The thing I've found most interesting by far to track is reaction time.
There's a lot of research showing that reaction time correlates with intelligence. Unfortunately, most of this is on the scale of individuals rather than individual-days; but that is of course in part because it's hard to give someone an intelligence test and a reaction-time test every day for a while, and (relatively) easy to just give someone an intelligence test and a reaction-time test just once
I track simple reaction time (how fast I can hit a button after a visual stimulus) and also recently began tracking choice-involved reaction time (how fast I can correctly indicate one of two alternatives for a small parity problem). Research shows the choice-involved reaction times seems to correlate better with intelligence.
Altogether the tests take < 5 minutes, it could be brought down to < 2 if you were ok with smaller sample sizes / smaller stimulus windows.
(Both improve for ~2 weeks as you start, but afterwards seem to even off pretty quickly.)
I've gotten interesting correlational results with nootropics, meditation, etc., while tracking this. I haven't been tracking my sleep quality, but it also frequently matches my perceived quality.
(I've also tried DNB. I'm less certain it's useful. Overall, I think this is a really interesting problem; mentally, I designated it as the Taravangain Problem, after the fictional king in the Stormlight Archive, cursed with variable intelligence day-over-day, who takes a test administered by trusted stewards every morning to determine what level of authority those stewards will grant him.)
For the general usecase of tracking cognitive performance during self tracking Quantified Self folks build http://www.quantified-mind.com/
Well, that was a short exploration. They require you to have a Google account and only work with Google Chrome. Thanks for the links anyway!

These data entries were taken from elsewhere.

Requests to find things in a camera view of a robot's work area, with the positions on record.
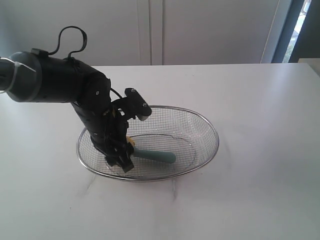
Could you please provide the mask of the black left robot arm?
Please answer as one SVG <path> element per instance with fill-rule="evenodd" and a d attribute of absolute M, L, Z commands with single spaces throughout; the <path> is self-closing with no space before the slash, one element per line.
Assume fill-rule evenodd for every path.
<path fill-rule="evenodd" d="M 97 69 L 74 58 L 17 52 L 0 59 L 0 89 L 20 103 L 70 103 L 108 163 L 124 172 L 134 168 L 134 148 L 127 141 L 138 99 L 133 88 L 112 101 L 111 81 Z"/>

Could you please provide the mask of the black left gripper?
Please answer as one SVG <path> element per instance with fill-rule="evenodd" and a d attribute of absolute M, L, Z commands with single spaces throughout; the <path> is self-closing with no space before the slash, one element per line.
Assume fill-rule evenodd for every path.
<path fill-rule="evenodd" d="M 120 113 L 98 116 L 91 113 L 88 119 L 90 120 L 88 130 L 93 146 L 105 155 L 107 164 L 111 167 L 120 166 L 125 173 L 132 170 L 134 164 L 126 140 L 128 116 Z"/>

Thanks! I've set a reminder for myself to explore the website over the weekend. Looks like it will be extremely useful and I wish I had know about this resource long time ago.
Besides cognitive measures, measures of stress such as the lowest night time heart rate and heart rate variance are good metrics to track.
Thanks but that requires better model of how humans function than I have. It's not obvious to me how to interpret those metrics.
You might find some of the writings on supermemo.guru regarding sleep interesting.
SuperMemo is a spaced repetition app (it was the very first in fact) that has a thing called sleepchart built in. It lets you both track sleep for finding interesting patterns alongside getting altertness/cogniti8ve data from correlation of say hour of day vs. average grades:
There are a bunch of confounders (they could be eliminated were I more rigorous) but I think it's interesting and even without SRS data I get some useful data:
Basically red line is how long sleep episodes are, blue line is how frequent they are around that time. You can see there's a peak around 6 hours from waking and around 16/17 hours from waking. The green line shows breakeven (if I sleep at that time, for the amount of hours on the left, it'll add up to 24).
It's probably really complicated looking but if you want to try it let me know and i'm happy to show you how. Doesn't take long to learn and takes very little time to add track in a new sleep episode.
(this is from my own data)
Whatever your results, it may also be a good idea to control and/or experiment with all the things that can affect sleep quality, not just quantity. Lighting, blue light, temperature, humidity type of mattress and pillow, congestion, allergies, dust, air quality/filtration, and so on. That can easily affect how much sleep I need by quite a bit, and how well I function with less.
I used to sleep very little (6 hours or so) and function well with extremely good academic achievement. Instead of sleeping 8 hours now, I would love those extra 2 hours each day again but I'm not sure it won't affect my cognitive ability in the short term. I don't trust my impressions and would love to have some quantitative data.
I'm not attempting to prevent long-term negative consequences since AFAICT nobody knows what those might be. Besides, there are significant changes in my lifestyle every month or so and so there would be too much noise in the data.